Tuesday, May 7, 2013

 Caution: Research Findings may not be Valid!

In the most recent issue of the Journal of Dairy Science you can find an article, "Effect of feeding maternal colostrum or plasma-derived or colostrum-derived colostrum replacer on passive transfer of immunity, health, and performance of preweaned heifer calves." JDS 96:3247-3256
Hey, just what we need. A comparison of three sources of immunity for our newborn calves. 
Tucked into the description of treatments is this short sentence:
"...a decision was made to standarize the volume of solution fed to all calves to eliminate volume fed as a confounder (Jones et al., 2004) and because mass of IgG fed is more important than concentration (Stott and Fellah, 1983)." 
Thus, rather than following the manufacturers' mixing directions to use either 1.3 or 1.5 quarts of water the colostrum replacer products were prepared to result in 4 quarts of solution. This way all calves would be fed 4 quarts of either maternal colostrum or 4 quarts of colostrum replacer.
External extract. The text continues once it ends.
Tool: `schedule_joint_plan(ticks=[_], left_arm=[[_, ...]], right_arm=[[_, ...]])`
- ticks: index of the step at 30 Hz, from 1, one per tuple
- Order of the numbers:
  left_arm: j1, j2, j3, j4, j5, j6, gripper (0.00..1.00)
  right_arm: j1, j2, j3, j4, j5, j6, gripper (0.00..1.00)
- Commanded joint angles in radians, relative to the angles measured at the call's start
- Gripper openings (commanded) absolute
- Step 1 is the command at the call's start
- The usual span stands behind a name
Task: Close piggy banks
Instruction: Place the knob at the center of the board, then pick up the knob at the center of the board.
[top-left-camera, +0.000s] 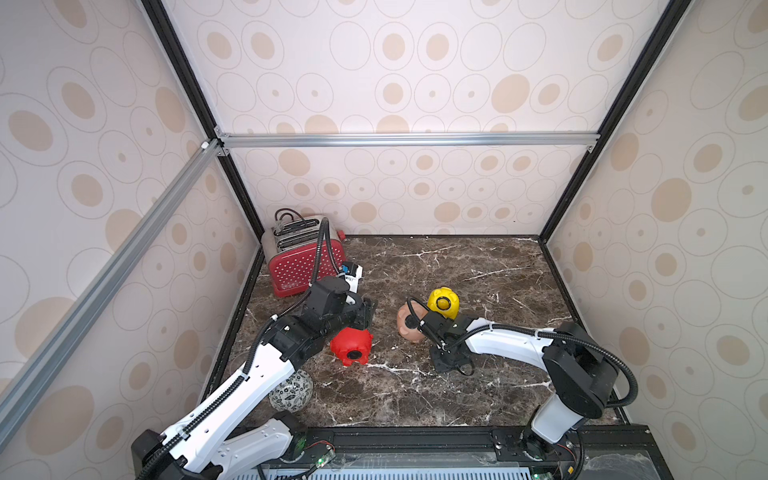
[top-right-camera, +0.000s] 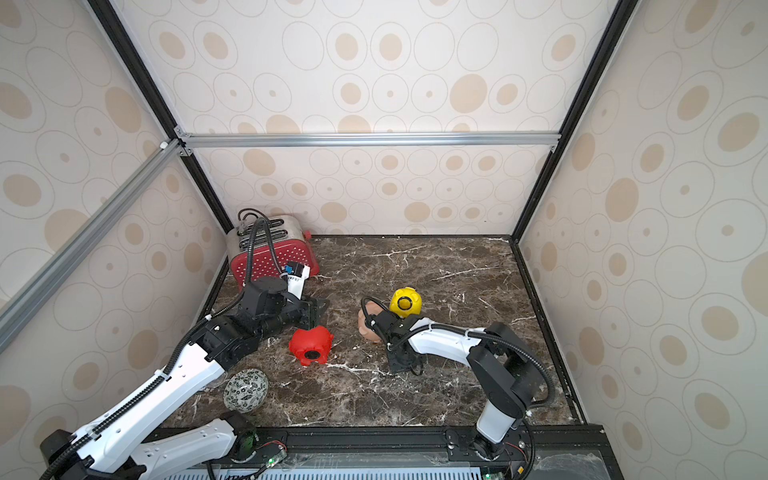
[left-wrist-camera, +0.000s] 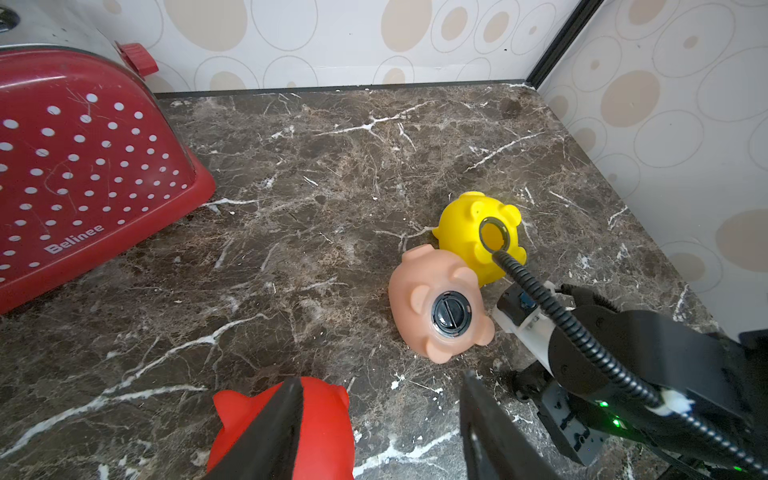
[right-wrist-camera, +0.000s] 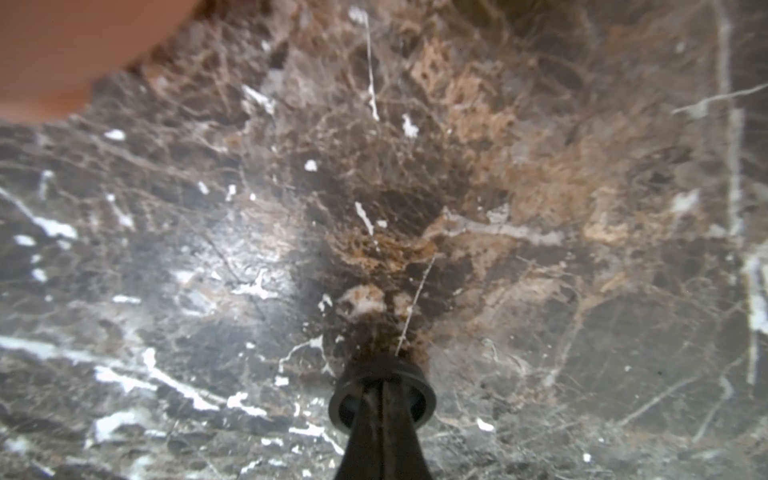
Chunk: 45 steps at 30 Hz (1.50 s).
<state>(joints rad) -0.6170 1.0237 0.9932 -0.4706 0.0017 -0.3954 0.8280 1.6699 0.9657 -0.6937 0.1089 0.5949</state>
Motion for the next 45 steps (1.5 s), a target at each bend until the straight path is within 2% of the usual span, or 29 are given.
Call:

I went back and read both of the articles cited in that sentence. Jones and others in their study fed the colostrum replacer mixed with volumes recommended by the manufacturer - so, I cannot see how that citation supports mixing up the colostrum replacer to equal 4 quarts when the manufacturers recommend using between 1.3 and 1.5 quarts of water.
Stott and Fellah's article reports a strong positive linear relationship between concentration of antibodies and the rate of absorption - so, I cannot see how the citation supports mixing up the colostrum replacer to equal 4 quarts when the manufacturers recommend using between 1.3 and 1.5 quarts of water. This procedure creates a solution that has a low concentration of antibodies.
In my humble opinion this study was badly biased in favor of maternal colostrum by setting up the two colostrum replacers for impaired antibody absorption.
Moral of the story: the devil is in the details - if you can, ask about how the research was done before you accept the findings as valid.